> _Action item_
Repeat, exactly and with no pictures, the lines that run from the beginning of the entries through the line containing "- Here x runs".

> _Stored items_

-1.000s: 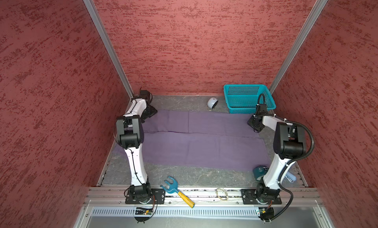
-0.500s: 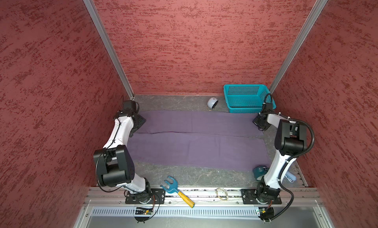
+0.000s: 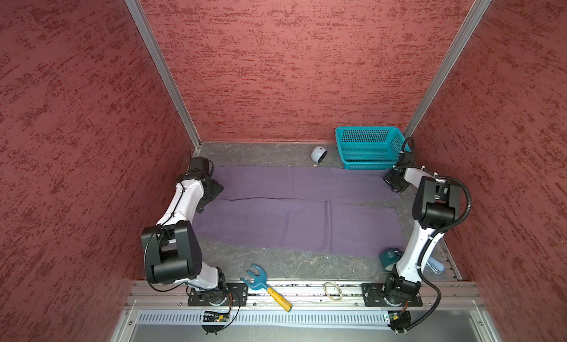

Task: Fold and stack the trousers
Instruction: Smooth out the trousers at the center of the table.

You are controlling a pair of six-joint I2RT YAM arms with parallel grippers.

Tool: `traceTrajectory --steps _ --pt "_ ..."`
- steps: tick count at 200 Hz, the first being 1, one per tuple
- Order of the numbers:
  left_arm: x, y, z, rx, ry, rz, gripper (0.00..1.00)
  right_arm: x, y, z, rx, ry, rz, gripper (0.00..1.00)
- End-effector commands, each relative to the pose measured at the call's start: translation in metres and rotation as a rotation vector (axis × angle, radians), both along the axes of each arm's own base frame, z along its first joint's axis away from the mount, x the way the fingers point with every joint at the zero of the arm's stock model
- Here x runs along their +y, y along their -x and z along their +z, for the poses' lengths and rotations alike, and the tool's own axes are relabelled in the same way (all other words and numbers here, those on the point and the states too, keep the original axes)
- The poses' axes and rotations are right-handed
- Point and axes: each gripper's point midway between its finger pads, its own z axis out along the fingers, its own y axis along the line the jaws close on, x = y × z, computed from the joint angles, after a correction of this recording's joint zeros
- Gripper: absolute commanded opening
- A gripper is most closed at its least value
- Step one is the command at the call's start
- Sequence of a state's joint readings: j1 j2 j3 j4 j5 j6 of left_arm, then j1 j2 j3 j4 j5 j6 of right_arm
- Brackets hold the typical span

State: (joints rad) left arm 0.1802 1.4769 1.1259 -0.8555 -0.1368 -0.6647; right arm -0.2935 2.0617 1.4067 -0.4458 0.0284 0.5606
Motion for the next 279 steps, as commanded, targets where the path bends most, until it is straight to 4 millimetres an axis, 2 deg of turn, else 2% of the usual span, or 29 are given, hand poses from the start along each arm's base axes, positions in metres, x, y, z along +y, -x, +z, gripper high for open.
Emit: traceTrajectory --steps 1,17,30,45,59,77,95,110,125,148,174,197,218,246,279 --pt "-0.015 0.007 0.010 -0.016 0.005 -0.052 0.88 0.006 0.019 0.020 -0.010 -0.003 0.016 0.00" --pt "-0.043 0.002 0.016 -0.029 0.007 -0.156 0.81 0.010 0.029 0.045 -0.055 0.010 0.019 0.00" --pt "-0.076 -0.003 0.020 -0.052 0.022 -0.277 0.73 0.013 0.037 0.065 -0.100 0.019 0.017 0.00" --pt "-0.117 -0.003 0.022 -0.071 0.041 -0.425 0.63 0.019 0.045 0.079 -0.136 0.017 0.023 0.00" --pt "-0.153 0.002 0.024 -0.080 0.047 -0.553 0.62 0.027 0.050 0.086 -0.149 0.014 0.044 0.01" --pt "-0.202 0.015 0.020 -0.086 0.090 -0.705 0.63 0.035 0.052 0.084 -0.140 -0.001 0.072 0.04" --pt "-0.249 0.030 0.004 -0.063 0.139 -0.822 0.65 0.043 0.051 0.078 -0.133 -0.019 0.094 0.05" --pt "-0.277 0.043 -0.016 -0.005 0.152 -0.887 0.65 0.046 0.049 0.070 -0.120 -0.034 0.103 0.06" --pt "-0.295 0.053 -0.034 0.051 0.135 -0.929 0.64 0.048 0.047 0.063 -0.109 -0.042 0.110 0.06" --pt "-0.305 0.068 -0.059 0.132 0.106 -0.957 0.65 0.047 0.043 0.051 -0.086 -0.048 0.117 0.06" --pt "-0.302 0.082 -0.079 0.212 0.029 -0.970 0.64 0.049 0.039 0.042 -0.074 -0.063 0.125 0.06" --pt "-0.299 0.094 -0.092 0.294 -0.067 -1.003 0.60 0.051 0.037 0.037 -0.074 -0.080 0.122 0.06" --pt "-0.299 0.108 -0.106 0.354 -0.061 -1.014 0.59 0.051 0.032 0.035 -0.074 -0.092 0.124 0.06" --pt "-0.299 0.137 -0.116 0.440 -0.044 -1.056 0.60 0.049 0.024 0.027 -0.069 -0.097 0.119 0.06" --pt "-0.295 0.186 -0.123 0.535 0.026 -1.082 0.60 0.046 0.019 0.009 -0.039 -0.105 0.104 0.06"
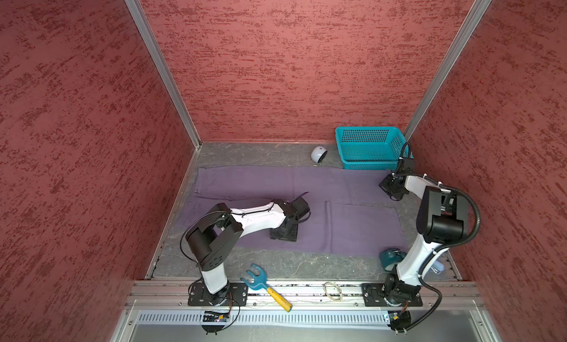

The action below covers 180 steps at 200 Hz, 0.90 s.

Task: Fold and stack the trousers
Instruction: Smooth out the trousers at the center of the table.

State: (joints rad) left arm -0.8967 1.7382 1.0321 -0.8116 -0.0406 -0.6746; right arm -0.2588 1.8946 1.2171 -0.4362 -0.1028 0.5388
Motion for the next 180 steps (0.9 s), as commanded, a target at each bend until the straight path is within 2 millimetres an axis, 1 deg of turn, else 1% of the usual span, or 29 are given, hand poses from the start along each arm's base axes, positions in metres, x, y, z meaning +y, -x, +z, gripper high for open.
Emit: traceTrajectory --steps 1,14,31,49,63,77,87,109,126,134,144,153,166,180 --pt "0.020 0.058 -0.018 0.184 -0.057 -0.009 0.60 -0.004 -0.015 -0.003 -0.020 0.001 -0.010 0.06" --pt "0.026 0.071 -0.017 0.204 -0.070 -0.002 0.60 -0.006 -0.016 -0.010 -0.003 0.008 -0.015 0.06" --pt "0.028 0.074 -0.014 0.201 -0.056 0.007 0.61 -0.007 -0.015 -0.019 0.014 0.007 -0.017 0.06" --pt "0.028 0.065 -0.011 0.189 -0.057 0.024 0.65 -0.006 -0.012 -0.024 0.026 0.002 -0.020 0.06" --pt "0.024 0.049 -0.004 0.164 -0.032 0.040 0.70 -0.005 -0.011 -0.021 0.016 0.004 -0.017 0.06" --pt "0.017 0.024 0.009 0.136 0.028 0.072 0.72 -0.006 -0.010 -0.010 0.001 0.016 -0.013 0.06" --pt "0.011 0.005 0.022 0.109 0.081 0.091 0.74 -0.007 -0.008 0.002 -0.015 0.031 -0.012 0.06" --pt "-0.002 -0.036 0.063 0.031 0.195 0.112 0.76 -0.012 0.002 0.037 -0.056 0.090 -0.020 0.06" --pt "-0.007 -0.058 0.096 -0.031 0.272 0.114 0.76 -0.014 0.015 0.063 -0.093 0.140 -0.030 0.07" --pt "-0.007 -0.066 0.109 -0.057 0.305 0.117 0.76 -0.014 0.021 0.070 -0.106 0.153 -0.034 0.07" --pt "0.001 -0.077 0.124 -0.092 0.335 0.136 0.77 -0.013 0.028 0.074 -0.113 0.163 -0.033 0.07" --pt "0.016 -0.089 0.131 -0.131 0.338 0.174 0.77 -0.012 0.033 0.075 -0.110 0.167 -0.029 0.08" --pt "0.048 -0.110 0.135 -0.179 0.327 0.262 0.78 -0.011 0.037 0.067 -0.088 0.167 -0.024 0.09" --pt "0.088 -0.132 0.132 -0.218 0.305 0.386 0.79 -0.009 0.040 0.056 -0.062 0.154 -0.015 0.10"
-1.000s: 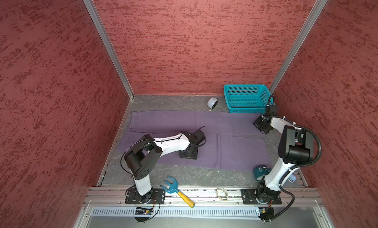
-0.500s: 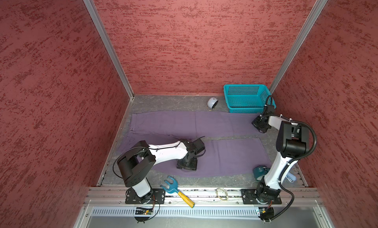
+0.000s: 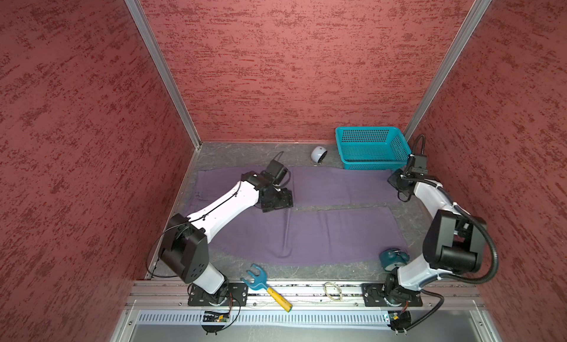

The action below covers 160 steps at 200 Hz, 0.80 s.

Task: Fold and stack the trousers
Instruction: Smooth out the trousers at the center of the table.

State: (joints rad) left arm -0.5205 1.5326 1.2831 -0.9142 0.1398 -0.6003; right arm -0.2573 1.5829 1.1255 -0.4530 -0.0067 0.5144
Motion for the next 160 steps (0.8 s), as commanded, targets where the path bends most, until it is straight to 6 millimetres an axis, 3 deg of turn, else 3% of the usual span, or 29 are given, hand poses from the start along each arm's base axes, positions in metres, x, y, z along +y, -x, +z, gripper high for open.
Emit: traceTrajectory --steps 1,23,84,128,160 --pt "0.056 -0.027 -0.005 -0.020 -0.042 0.142 0.80 0.001 0.017 -0.036 0.114 0.009 0.005 0.10" --pt "0.112 -0.052 -0.014 -0.024 -0.085 0.331 0.80 0.006 0.020 -0.048 0.122 -0.018 0.013 0.11" --pt "0.220 -0.100 -0.054 -0.003 -0.094 0.689 0.79 0.009 0.020 -0.072 0.160 -0.045 0.016 0.13" --pt "0.265 -0.110 -0.095 0.049 -0.105 0.807 0.79 0.007 0.024 -0.093 0.206 -0.053 -0.006 0.13" --pt "0.293 -0.103 -0.115 0.096 -0.128 0.876 0.78 0.010 0.031 -0.099 0.216 -0.075 -0.031 0.14"
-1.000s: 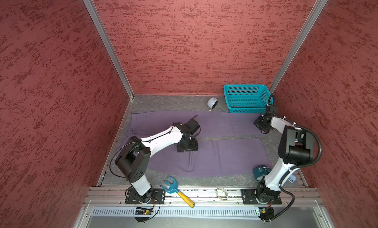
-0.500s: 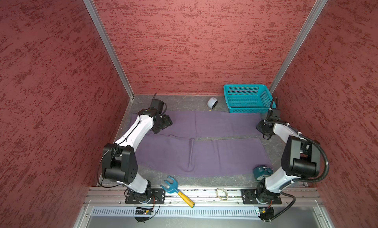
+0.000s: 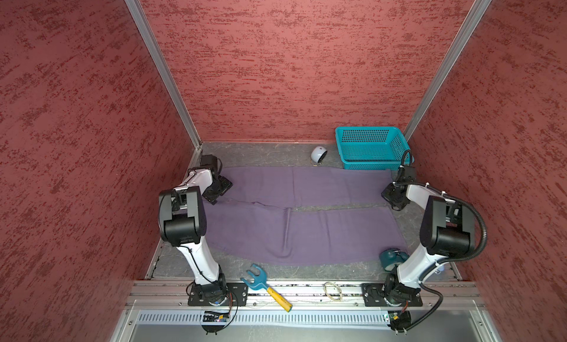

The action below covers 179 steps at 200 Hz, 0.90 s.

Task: Fold and stack the trousers
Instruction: Smooth out the trousers at the center of the table.

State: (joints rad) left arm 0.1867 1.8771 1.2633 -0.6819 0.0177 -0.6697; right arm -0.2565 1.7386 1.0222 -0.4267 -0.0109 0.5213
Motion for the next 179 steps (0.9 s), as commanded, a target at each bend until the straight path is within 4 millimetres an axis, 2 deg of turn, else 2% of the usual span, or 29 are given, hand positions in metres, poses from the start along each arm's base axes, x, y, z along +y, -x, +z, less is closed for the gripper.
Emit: traceTrajectory --steps 1,28,48,61,85,95,100,103,110,130,153,179 --pt "0.024 -0.007 -0.001 -0.020 -0.027 0.064 0.78 0.001 0.003 -0.004 -0.006 -0.006 -0.030 0.14" --pt "0.043 0.008 -0.008 0.015 -0.038 0.132 0.78 0.002 0.010 0.000 -0.013 -0.008 -0.043 0.14" --pt "0.044 0.007 -0.002 -0.005 -0.021 0.138 0.78 0.001 0.013 0.012 -0.023 0.011 -0.041 0.14" --pt "0.037 0.000 0.013 -0.055 -0.013 0.120 0.78 -0.001 0.014 0.026 -0.044 0.031 -0.039 0.14" --pt "0.019 -0.016 0.055 -0.175 0.003 0.058 0.80 -0.004 0.020 0.059 -0.093 0.077 -0.034 0.14" --pt "0.013 -0.017 0.070 -0.202 0.004 0.043 0.81 -0.005 0.027 0.070 -0.100 0.097 -0.034 0.15" --pt "0.010 -0.017 0.079 -0.219 0.000 0.035 0.82 -0.006 0.032 0.069 -0.084 0.104 -0.036 0.15" --pt "0.009 -0.017 0.084 -0.227 -0.001 0.033 0.82 -0.006 0.035 0.078 -0.103 0.115 -0.040 0.15" --pt "0.008 -0.015 0.095 -0.246 -0.004 0.029 0.83 -0.006 0.043 0.083 -0.103 0.126 -0.044 0.16" --pt "0.004 -0.004 0.128 -0.317 -0.022 0.025 0.84 -0.003 0.068 0.082 -0.103 0.133 -0.067 0.22" --pt "0.001 0.013 0.161 -0.398 -0.039 0.018 0.85 0.008 0.093 0.066 -0.098 0.094 -0.082 0.32" --pt "-0.002 0.035 0.183 -0.439 -0.064 -0.005 0.85 0.020 0.113 0.053 -0.088 0.039 -0.090 0.38"
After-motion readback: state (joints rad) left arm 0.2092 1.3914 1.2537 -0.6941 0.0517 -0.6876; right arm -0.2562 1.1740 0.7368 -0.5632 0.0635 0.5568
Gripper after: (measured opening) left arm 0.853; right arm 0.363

> _Task output_
-1.000s: 
-0.500s: 
+0.000s: 

Task: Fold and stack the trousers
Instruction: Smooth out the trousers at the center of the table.

You are controlling a pair of six-joint I2RT YAM arms with parallel grippers.

Tool: `traceTrajectory --steps _ --pt "_ ..."`
- steps: tick count at 200 Hz, the first being 1, one per tuple
- Order of the numbers:
  left_arm: x, y, z, rx, ry, rz, gripper (0.00..1.00)
  right_arm: x, y, z, rx, ry, rz, gripper (0.00..1.00)
- End-effector commands, each relative to the pose measured at the call's start: translation in metres and rotation as a rotation vector (axis × angle, radians), both along the axes of each arm's own base frame, z along its first joint's axis away from the mount, x the way the fingers point with every joint at the zero of the arm's stock model
- Here x runs along their +y, y along their -x and z along their +z, for the poses' lengths and rotations alike, and the tool's own axes are relabelled in the same way (all other words and numbers here, those on the point and the states too, keep the original axes)

That finishes the output.